New paper by Anna Baringer, Michael C. Herron, and Daniel A. Smith, available here.
The coronavirus and its concomitant need for social distancing have increased the attractiveness of voting by mail (VBM). VBM voting is nonetheless not a panacea for election administration in the time of a pandemic, and this is because a widespread move to this form of voting risks exacerbating existing inequities in mail-in ballot rejection rates across voters and jurisdictions. This motivates our examination of over 8.2 million ballots cast in the 2018 General Election in Florida, including 2.6 million VBM ballots, of which approximately 1.2 percent were rejected by local election officials.
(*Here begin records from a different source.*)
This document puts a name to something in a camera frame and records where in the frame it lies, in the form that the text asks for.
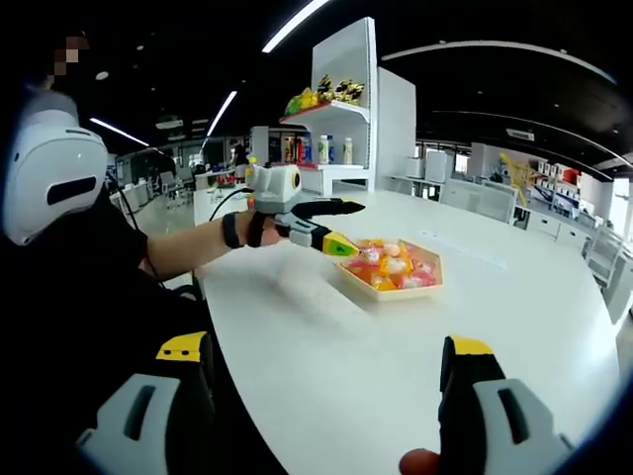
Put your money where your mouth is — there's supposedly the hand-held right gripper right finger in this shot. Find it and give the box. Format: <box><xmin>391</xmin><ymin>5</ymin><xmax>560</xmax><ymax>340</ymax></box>
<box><xmin>437</xmin><ymin>334</ymin><xmax>575</xmax><ymax>475</ymax></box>

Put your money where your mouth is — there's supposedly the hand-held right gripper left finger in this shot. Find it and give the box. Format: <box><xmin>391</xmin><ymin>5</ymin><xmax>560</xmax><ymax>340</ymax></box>
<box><xmin>76</xmin><ymin>331</ymin><xmax>217</xmax><ymax>475</ymax></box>

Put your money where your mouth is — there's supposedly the pile of marshmallow packets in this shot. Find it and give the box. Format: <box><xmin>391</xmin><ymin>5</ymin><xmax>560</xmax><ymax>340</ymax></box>
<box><xmin>345</xmin><ymin>237</ymin><xmax>439</xmax><ymax>291</ymax></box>

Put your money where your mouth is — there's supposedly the beige hexagonal bowl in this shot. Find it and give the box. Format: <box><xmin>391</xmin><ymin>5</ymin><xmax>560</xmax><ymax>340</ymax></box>
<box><xmin>334</xmin><ymin>237</ymin><xmax>445</xmax><ymax>303</ymax></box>

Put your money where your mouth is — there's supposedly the person's left hand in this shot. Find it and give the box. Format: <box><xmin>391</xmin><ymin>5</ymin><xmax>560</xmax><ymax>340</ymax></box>
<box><xmin>246</xmin><ymin>215</ymin><xmax>293</xmax><ymax>248</ymax></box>

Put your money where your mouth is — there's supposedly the person's right hand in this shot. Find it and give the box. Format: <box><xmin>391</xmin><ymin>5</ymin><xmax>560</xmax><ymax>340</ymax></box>
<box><xmin>399</xmin><ymin>447</ymin><xmax>440</xmax><ymax>475</ymax></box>

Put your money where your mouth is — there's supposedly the ceiling light strip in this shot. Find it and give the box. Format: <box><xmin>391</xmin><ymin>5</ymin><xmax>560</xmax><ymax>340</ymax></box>
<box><xmin>261</xmin><ymin>0</ymin><xmax>330</xmax><ymax>54</ymax></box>
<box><xmin>89</xmin><ymin>117</ymin><xmax>149</xmax><ymax>147</ymax></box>
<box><xmin>205</xmin><ymin>90</ymin><xmax>238</xmax><ymax>139</ymax></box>

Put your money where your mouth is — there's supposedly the yellow green snack bag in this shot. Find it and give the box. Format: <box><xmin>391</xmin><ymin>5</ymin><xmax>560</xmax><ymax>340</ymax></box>
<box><xmin>286</xmin><ymin>86</ymin><xmax>321</xmax><ymax>116</ymax></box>

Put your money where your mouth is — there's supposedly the white square pillar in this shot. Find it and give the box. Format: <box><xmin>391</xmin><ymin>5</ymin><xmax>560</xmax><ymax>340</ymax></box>
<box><xmin>376</xmin><ymin>66</ymin><xmax>418</xmax><ymax>194</ymax></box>

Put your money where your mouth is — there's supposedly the white cube appliance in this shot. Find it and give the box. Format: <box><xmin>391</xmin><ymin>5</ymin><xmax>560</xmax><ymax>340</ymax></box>
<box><xmin>424</xmin><ymin>149</ymin><xmax>449</xmax><ymax>182</ymax></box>

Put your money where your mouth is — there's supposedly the white table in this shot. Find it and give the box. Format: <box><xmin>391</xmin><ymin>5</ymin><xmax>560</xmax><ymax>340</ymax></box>
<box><xmin>195</xmin><ymin>190</ymin><xmax>622</xmax><ymax>475</ymax></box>

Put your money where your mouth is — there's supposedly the white display shelf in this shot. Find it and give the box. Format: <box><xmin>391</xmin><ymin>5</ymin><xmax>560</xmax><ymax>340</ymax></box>
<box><xmin>269</xmin><ymin>17</ymin><xmax>380</xmax><ymax>197</ymax></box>

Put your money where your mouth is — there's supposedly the grey perforated partition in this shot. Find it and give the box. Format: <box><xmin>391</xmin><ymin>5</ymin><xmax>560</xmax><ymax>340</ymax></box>
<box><xmin>439</xmin><ymin>176</ymin><xmax>518</xmax><ymax>224</ymax></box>

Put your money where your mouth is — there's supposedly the yellow figure display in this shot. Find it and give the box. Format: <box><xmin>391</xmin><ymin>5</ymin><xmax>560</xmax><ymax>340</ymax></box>
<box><xmin>497</xmin><ymin>151</ymin><xmax>535</xmax><ymax>189</ymax></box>

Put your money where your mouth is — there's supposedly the white drawer cabinet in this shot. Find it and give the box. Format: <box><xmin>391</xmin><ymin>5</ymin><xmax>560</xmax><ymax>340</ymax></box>
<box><xmin>523</xmin><ymin>210</ymin><xmax>589</xmax><ymax>246</ymax></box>

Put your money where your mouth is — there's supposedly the white worn device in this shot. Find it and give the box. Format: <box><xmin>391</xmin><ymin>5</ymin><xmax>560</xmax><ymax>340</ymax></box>
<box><xmin>2</xmin><ymin>93</ymin><xmax>110</xmax><ymax>247</ymax></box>

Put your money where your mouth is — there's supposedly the black hand strap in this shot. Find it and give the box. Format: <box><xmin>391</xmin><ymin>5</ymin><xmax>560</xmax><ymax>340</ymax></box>
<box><xmin>246</xmin><ymin>212</ymin><xmax>268</xmax><ymax>248</ymax></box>

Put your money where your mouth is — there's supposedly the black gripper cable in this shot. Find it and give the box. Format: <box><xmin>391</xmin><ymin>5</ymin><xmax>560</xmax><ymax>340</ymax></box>
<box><xmin>207</xmin><ymin>186</ymin><xmax>251</xmax><ymax>222</ymax></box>

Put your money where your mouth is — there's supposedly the black device cable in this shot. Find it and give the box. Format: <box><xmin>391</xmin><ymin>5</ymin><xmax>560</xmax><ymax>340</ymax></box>
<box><xmin>106</xmin><ymin>172</ymin><xmax>142</xmax><ymax>232</ymax></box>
We theorize as to why rejected VBM ballots might be linked to individual voter characteristics and to election official discretion, offer a battery of descriptive statistics detailing rejected ballots in Florida’s 2018 election, and provide results from a selection
model that analyzes all of the state’s voters in 2018. We find that younger voters and voters needing assistance are disproportionately likely to have their VBM ballots rejected. We also find disproportionately high rejection rates for out-of-state and military dependents. Lastly, we find significant variation in the rejection rates of VBM ballots cast across Florida’s 67 counties, suggesting a non-uniformity in the way local election officials verify these ballots. As interest in VBM swells in light of the coronavirus, protecting the rights of all voters requires understanding why some voters’ mail ballots are rejected—diminishing their ability to participate in electoral politics—and how this might be rectified.